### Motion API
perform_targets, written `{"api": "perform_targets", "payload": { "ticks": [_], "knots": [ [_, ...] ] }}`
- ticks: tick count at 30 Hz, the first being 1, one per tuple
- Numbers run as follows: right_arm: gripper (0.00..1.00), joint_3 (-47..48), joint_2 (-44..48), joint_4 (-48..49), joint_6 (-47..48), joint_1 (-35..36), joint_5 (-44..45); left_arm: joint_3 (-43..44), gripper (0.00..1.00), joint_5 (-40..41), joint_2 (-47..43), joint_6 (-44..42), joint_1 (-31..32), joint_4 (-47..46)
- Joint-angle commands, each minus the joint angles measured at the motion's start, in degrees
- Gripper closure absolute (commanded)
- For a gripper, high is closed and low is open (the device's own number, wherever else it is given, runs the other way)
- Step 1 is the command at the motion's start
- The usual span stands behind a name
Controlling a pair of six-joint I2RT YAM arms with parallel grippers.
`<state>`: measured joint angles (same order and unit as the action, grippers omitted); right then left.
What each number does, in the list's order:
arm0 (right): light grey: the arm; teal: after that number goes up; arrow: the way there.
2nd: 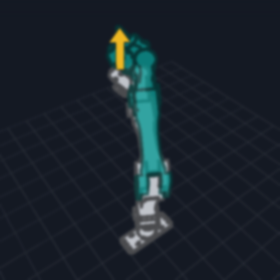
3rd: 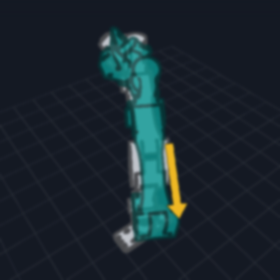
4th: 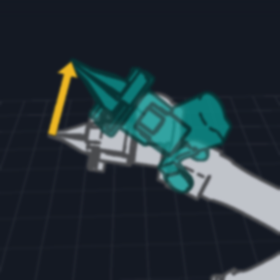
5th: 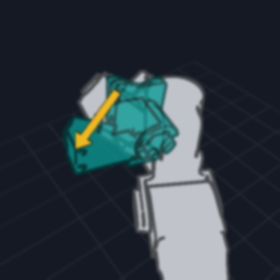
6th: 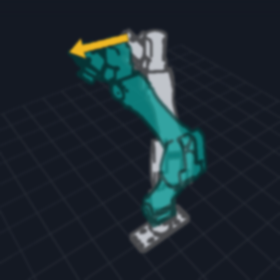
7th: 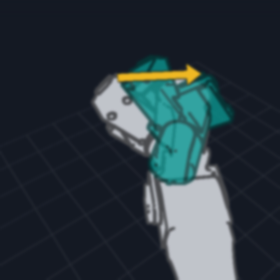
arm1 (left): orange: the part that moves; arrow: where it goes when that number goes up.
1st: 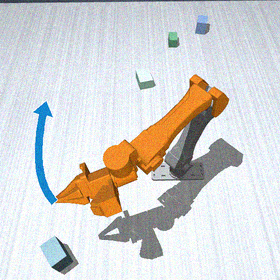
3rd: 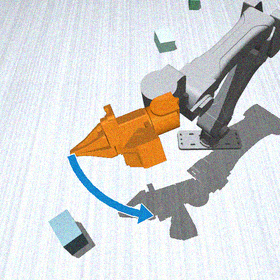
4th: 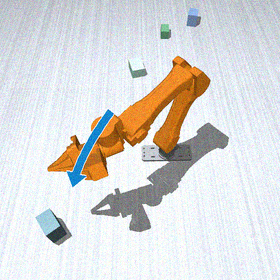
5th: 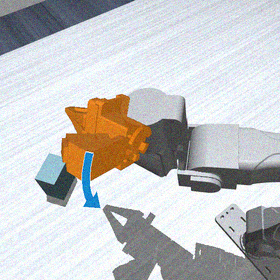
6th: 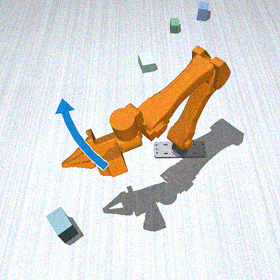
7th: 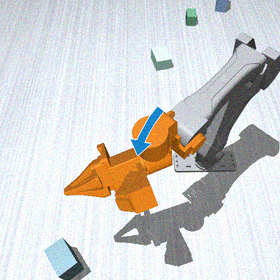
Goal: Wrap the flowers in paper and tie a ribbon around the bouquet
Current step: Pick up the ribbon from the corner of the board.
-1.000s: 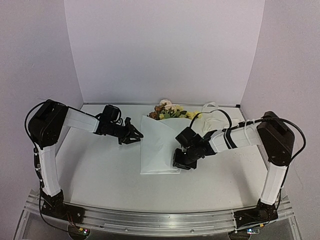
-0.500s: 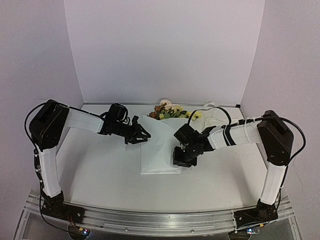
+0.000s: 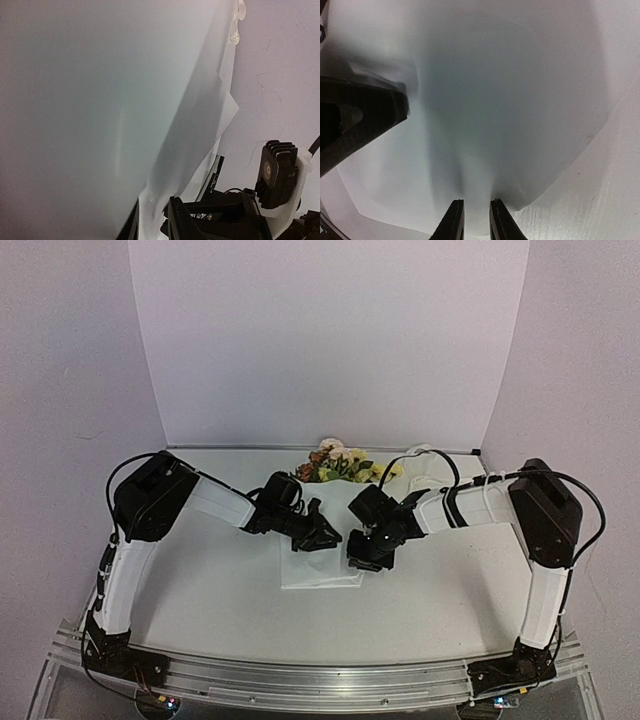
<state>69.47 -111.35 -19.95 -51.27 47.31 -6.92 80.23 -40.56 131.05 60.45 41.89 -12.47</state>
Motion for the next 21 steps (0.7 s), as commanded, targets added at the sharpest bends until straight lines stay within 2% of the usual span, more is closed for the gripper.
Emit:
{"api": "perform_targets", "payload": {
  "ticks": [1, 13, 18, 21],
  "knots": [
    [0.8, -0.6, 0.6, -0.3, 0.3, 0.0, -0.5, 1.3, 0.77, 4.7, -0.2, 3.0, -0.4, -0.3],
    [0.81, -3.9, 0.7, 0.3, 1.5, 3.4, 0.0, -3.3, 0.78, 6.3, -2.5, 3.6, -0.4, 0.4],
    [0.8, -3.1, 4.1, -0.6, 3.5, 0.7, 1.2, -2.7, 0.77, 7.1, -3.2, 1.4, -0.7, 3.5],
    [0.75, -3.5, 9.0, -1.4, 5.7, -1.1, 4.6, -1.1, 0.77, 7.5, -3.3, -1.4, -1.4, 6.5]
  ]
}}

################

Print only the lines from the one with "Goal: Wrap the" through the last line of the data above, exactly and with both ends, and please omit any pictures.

▸ **Answer for the task**
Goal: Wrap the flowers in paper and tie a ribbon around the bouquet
Current step: Pick up the ribbon from the corner of the board.
-1.000s: 
-0.500s: 
+0.000s: 
<state>69.47 -111.35 -19.95 -51.27 47.31 -6.92 80.23 -40.56 131.05 60.45 41.89 -12.47</state>
Motion for the next 21 steps (0.7 s), as commanded, targets added at the sharpest bends until straight lines stay within 2% of the usual span, more is closed for the gripper.
Emit:
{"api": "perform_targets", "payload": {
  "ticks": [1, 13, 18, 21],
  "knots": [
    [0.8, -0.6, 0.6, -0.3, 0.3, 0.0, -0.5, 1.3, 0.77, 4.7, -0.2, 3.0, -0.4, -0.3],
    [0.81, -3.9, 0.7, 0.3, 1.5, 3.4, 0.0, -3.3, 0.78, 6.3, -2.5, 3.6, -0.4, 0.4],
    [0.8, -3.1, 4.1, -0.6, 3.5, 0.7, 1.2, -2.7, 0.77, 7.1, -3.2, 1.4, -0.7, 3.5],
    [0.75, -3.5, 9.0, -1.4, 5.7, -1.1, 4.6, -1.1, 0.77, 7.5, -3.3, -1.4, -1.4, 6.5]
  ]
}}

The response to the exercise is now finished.